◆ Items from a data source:
- - - - - - -

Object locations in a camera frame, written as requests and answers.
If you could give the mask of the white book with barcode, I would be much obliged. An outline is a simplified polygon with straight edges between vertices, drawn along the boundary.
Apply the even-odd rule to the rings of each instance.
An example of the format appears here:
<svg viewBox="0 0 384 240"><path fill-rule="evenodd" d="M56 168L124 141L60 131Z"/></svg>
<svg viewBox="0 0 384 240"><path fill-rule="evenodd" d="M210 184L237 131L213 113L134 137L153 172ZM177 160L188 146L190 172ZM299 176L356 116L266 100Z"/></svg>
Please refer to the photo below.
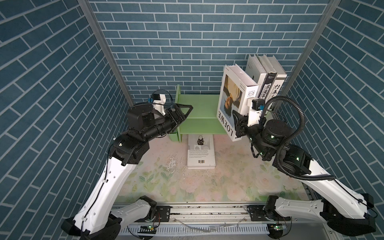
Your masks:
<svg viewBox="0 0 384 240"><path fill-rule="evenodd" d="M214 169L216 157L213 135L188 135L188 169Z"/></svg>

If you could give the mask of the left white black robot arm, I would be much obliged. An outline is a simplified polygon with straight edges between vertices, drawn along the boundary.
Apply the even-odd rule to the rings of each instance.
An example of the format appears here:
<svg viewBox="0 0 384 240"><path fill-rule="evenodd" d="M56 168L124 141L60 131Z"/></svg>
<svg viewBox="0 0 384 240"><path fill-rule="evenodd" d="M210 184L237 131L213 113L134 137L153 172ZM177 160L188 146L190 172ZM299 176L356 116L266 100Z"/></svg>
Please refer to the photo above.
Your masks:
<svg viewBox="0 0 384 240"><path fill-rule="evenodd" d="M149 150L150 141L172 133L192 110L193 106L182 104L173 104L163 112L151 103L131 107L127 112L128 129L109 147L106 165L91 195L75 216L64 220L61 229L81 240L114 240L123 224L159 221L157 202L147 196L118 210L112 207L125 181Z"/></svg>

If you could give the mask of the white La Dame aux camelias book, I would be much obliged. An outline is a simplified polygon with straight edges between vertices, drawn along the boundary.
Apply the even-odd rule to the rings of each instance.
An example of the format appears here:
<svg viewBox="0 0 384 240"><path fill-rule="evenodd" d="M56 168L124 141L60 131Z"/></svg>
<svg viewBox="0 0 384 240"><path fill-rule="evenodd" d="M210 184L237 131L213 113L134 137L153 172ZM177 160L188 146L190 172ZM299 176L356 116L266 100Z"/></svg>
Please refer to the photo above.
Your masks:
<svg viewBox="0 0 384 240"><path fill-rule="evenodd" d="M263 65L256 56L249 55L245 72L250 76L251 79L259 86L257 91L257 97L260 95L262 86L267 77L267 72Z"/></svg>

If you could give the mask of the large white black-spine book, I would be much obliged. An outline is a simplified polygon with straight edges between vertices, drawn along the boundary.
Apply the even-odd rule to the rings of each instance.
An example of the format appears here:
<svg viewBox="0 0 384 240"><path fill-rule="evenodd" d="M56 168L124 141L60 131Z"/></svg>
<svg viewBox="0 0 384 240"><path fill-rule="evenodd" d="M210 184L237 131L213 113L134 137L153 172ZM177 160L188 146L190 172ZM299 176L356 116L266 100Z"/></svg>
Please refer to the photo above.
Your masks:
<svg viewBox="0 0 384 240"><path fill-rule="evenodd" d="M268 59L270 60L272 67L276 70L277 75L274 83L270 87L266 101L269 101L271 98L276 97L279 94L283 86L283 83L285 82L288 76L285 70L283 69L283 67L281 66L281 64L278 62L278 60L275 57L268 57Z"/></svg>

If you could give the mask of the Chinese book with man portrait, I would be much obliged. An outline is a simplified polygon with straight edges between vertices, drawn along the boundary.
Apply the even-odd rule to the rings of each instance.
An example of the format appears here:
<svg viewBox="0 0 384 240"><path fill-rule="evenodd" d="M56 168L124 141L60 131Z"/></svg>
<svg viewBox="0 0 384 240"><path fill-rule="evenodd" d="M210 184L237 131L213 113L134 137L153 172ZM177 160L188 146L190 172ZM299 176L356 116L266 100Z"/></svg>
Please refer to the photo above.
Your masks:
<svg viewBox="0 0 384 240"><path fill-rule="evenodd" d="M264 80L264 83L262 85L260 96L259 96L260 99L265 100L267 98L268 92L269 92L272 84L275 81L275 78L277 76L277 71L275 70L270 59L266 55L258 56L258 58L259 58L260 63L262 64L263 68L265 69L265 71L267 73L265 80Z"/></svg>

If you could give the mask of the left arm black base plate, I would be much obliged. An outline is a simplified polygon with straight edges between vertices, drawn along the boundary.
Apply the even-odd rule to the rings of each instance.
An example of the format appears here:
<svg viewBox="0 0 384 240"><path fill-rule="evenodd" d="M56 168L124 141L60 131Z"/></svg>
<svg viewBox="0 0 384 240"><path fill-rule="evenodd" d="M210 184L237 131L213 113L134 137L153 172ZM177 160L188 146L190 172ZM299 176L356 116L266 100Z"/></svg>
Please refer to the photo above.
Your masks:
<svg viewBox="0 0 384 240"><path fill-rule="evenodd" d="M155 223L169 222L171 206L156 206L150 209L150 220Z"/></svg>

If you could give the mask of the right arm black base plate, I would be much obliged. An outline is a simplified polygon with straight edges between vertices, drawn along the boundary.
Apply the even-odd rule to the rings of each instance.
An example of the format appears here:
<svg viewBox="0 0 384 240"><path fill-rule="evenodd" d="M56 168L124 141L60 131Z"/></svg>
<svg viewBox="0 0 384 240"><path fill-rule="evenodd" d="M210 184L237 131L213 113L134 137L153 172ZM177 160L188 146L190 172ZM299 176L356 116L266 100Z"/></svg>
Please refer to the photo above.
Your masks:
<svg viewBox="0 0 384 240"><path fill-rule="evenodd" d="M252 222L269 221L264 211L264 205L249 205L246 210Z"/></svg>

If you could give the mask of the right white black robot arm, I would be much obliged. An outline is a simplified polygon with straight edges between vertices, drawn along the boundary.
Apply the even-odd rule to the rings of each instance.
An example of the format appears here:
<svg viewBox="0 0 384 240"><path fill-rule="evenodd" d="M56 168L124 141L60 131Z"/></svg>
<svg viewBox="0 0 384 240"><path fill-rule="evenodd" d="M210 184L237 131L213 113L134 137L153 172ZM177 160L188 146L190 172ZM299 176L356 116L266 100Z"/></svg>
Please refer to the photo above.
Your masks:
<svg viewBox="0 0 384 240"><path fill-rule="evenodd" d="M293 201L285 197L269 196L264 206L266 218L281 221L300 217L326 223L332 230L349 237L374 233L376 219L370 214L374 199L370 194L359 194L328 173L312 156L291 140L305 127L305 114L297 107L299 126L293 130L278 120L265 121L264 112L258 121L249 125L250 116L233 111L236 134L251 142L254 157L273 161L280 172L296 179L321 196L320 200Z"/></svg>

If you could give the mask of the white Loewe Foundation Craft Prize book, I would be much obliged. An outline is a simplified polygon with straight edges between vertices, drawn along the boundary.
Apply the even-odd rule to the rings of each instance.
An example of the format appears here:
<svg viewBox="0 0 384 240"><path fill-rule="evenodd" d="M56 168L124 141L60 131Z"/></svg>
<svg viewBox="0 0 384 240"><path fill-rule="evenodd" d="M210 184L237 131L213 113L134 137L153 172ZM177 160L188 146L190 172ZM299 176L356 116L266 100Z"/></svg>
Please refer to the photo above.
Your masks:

- - - - - - -

◆ EXERCISE DESCRIPTION:
Copy every entry above exactly as it stands, but leave the pictures out.

◆ OUTPUT FOR THIS TASK:
Object locations in a camera frame, written as requests and answers.
If you could give the mask of the white book with barcode, I would be much obliged. An outline is a simplified polygon with straight edges between vertices, drawn along the boundary.
Apply the even-odd rule to the rings of each instance.
An example of the format appears here:
<svg viewBox="0 0 384 240"><path fill-rule="evenodd" d="M56 168L124 141L60 131Z"/></svg>
<svg viewBox="0 0 384 240"><path fill-rule="evenodd" d="M210 184L237 131L213 113L134 137L153 172ZM177 160L188 146L190 172ZM299 176L356 116L266 100Z"/></svg>
Please refer to the photo below.
Your masks:
<svg viewBox="0 0 384 240"><path fill-rule="evenodd" d="M214 169L216 157L213 135L188 135L188 169Z"/></svg>

If you could give the mask of the left white black robot arm, I would be much obliged. An outline is a simplified polygon with straight edges between vertices, drawn along the boundary.
Apply the even-odd rule to the rings of each instance.
An example of the format appears here:
<svg viewBox="0 0 384 240"><path fill-rule="evenodd" d="M56 168L124 141L60 131Z"/></svg>
<svg viewBox="0 0 384 240"><path fill-rule="evenodd" d="M210 184L237 131L213 113L134 137L153 172ZM177 160L188 146L190 172ZM299 176L356 116L266 100Z"/></svg>
Please refer to the photo above.
Your masks:
<svg viewBox="0 0 384 240"><path fill-rule="evenodd" d="M149 150L150 141L172 133L192 110L193 106L182 104L173 104L163 112L151 103L131 107L127 112L128 129L109 147L106 165L91 195L75 216L64 220L61 229L81 240L114 240L123 224L159 221L157 202L147 196L118 210L112 207L125 181Z"/></svg>

If you could give the mask of the white La Dame aux camelias book, I would be much obliged. An outline is a simplified polygon with straight edges between vertices, drawn along the boundary.
Apply the even-odd rule to the rings of each instance.
An example of the format appears here:
<svg viewBox="0 0 384 240"><path fill-rule="evenodd" d="M56 168L124 141L60 131Z"/></svg>
<svg viewBox="0 0 384 240"><path fill-rule="evenodd" d="M210 184L237 131L213 113L134 137L153 172ZM177 160L188 146L190 172ZM299 176L356 116L266 100Z"/></svg>
Please refer to the photo above.
Your masks:
<svg viewBox="0 0 384 240"><path fill-rule="evenodd" d="M263 65L256 56L249 55L245 72L250 76L251 79L259 86L257 91L257 97L260 95L262 86L267 77L267 72Z"/></svg>

If you could give the mask of the large white black-spine book, I would be much obliged. An outline is a simplified polygon with straight edges between vertices, drawn along the boundary.
Apply the even-odd rule to the rings of each instance.
An example of the format appears here:
<svg viewBox="0 0 384 240"><path fill-rule="evenodd" d="M56 168L124 141L60 131Z"/></svg>
<svg viewBox="0 0 384 240"><path fill-rule="evenodd" d="M210 184L237 131L213 113L134 137L153 172ZM177 160L188 146L190 172ZM299 176L356 116L266 100Z"/></svg>
Please refer to the photo above.
Your masks:
<svg viewBox="0 0 384 240"><path fill-rule="evenodd" d="M268 59L270 60L272 67L276 70L277 75L274 83L270 87L266 101L269 101L271 98L276 97L279 94L283 86L283 83L285 82L288 76L285 70L283 69L283 67L281 66L281 64L278 62L278 60L275 57L268 57Z"/></svg>

If you could give the mask of the Chinese book with man portrait, I would be much obliged. An outline is a simplified polygon with straight edges between vertices, drawn along the boundary.
Apply the even-odd rule to the rings of each instance.
An example of the format appears here:
<svg viewBox="0 0 384 240"><path fill-rule="evenodd" d="M56 168L124 141L60 131Z"/></svg>
<svg viewBox="0 0 384 240"><path fill-rule="evenodd" d="M210 184L237 131L213 113L134 137L153 172ZM177 160L188 146L190 172ZM299 176L356 116L266 100Z"/></svg>
Please refer to the photo above.
Your masks:
<svg viewBox="0 0 384 240"><path fill-rule="evenodd" d="M264 80L264 83L262 85L260 96L259 96L260 99L265 100L267 98L268 92L269 92L272 84L275 81L275 78L277 76L277 71L275 70L270 59L266 55L258 56L258 58L259 58L260 63L262 64L263 68L265 69L265 71L267 73L265 80Z"/></svg>

If you could give the mask of the left arm black base plate, I would be much obliged. An outline is a simplified polygon with straight edges between vertices, drawn along the boundary.
Apply the even-odd rule to the rings of each instance.
An example of the format appears here:
<svg viewBox="0 0 384 240"><path fill-rule="evenodd" d="M56 168L124 141L60 131Z"/></svg>
<svg viewBox="0 0 384 240"><path fill-rule="evenodd" d="M210 184L237 131L213 113L134 137L153 172ZM177 160L188 146L190 172ZM299 176L356 116L266 100Z"/></svg>
Please refer to the photo above.
Your masks:
<svg viewBox="0 0 384 240"><path fill-rule="evenodd" d="M155 223L169 222L171 206L156 206L150 209L150 220Z"/></svg>

If you could give the mask of the right arm black base plate, I would be much obliged. An outline is a simplified polygon with straight edges between vertices, drawn along the boundary.
Apply the even-odd rule to the rings of each instance.
An example of the format appears here:
<svg viewBox="0 0 384 240"><path fill-rule="evenodd" d="M56 168L124 141L60 131Z"/></svg>
<svg viewBox="0 0 384 240"><path fill-rule="evenodd" d="M210 184L237 131L213 113L134 137L153 172ZM177 160L188 146L190 172ZM299 176L356 116L266 100Z"/></svg>
Please refer to the photo above.
Your masks:
<svg viewBox="0 0 384 240"><path fill-rule="evenodd" d="M252 222L269 221L264 211L264 205L249 205L246 210Z"/></svg>

If you could give the mask of the right white black robot arm, I would be much obliged. An outline is a simplified polygon with straight edges between vertices, drawn along the boundary.
Apply the even-odd rule to the rings of each instance.
An example of the format appears here:
<svg viewBox="0 0 384 240"><path fill-rule="evenodd" d="M56 168L124 141L60 131Z"/></svg>
<svg viewBox="0 0 384 240"><path fill-rule="evenodd" d="M210 184L237 131L213 113L134 137L153 172ZM177 160L188 146L190 172ZM299 176L356 116L266 100Z"/></svg>
Please refer to the photo above.
Your masks:
<svg viewBox="0 0 384 240"><path fill-rule="evenodd" d="M293 201L285 197L269 196L264 206L266 218L281 221L300 217L326 223L332 230L349 237L374 233L376 219L370 214L374 199L370 194L359 194L328 173L312 156L291 140L305 127L305 114L297 107L299 126L293 130L278 120L265 121L264 112L258 121L249 125L250 116L233 111L236 134L251 142L254 157L273 161L280 172L296 179L321 196L320 200Z"/></svg>

If you could give the mask of the white Loewe Foundation Craft Prize book, I would be much obliged. An outline is a simplified polygon with straight edges between vertices, drawn along the boundary.
Apply the even-odd rule to the rings of each instance.
An example of the format appears here:
<svg viewBox="0 0 384 240"><path fill-rule="evenodd" d="M56 168L124 141L60 131Z"/></svg>
<svg viewBox="0 0 384 240"><path fill-rule="evenodd" d="M210 184L237 131L213 113L134 137L153 172ZM177 160L188 146L190 172ZM299 176L356 116L266 100Z"/></svg>
Please refer to the photo above.
Your masks:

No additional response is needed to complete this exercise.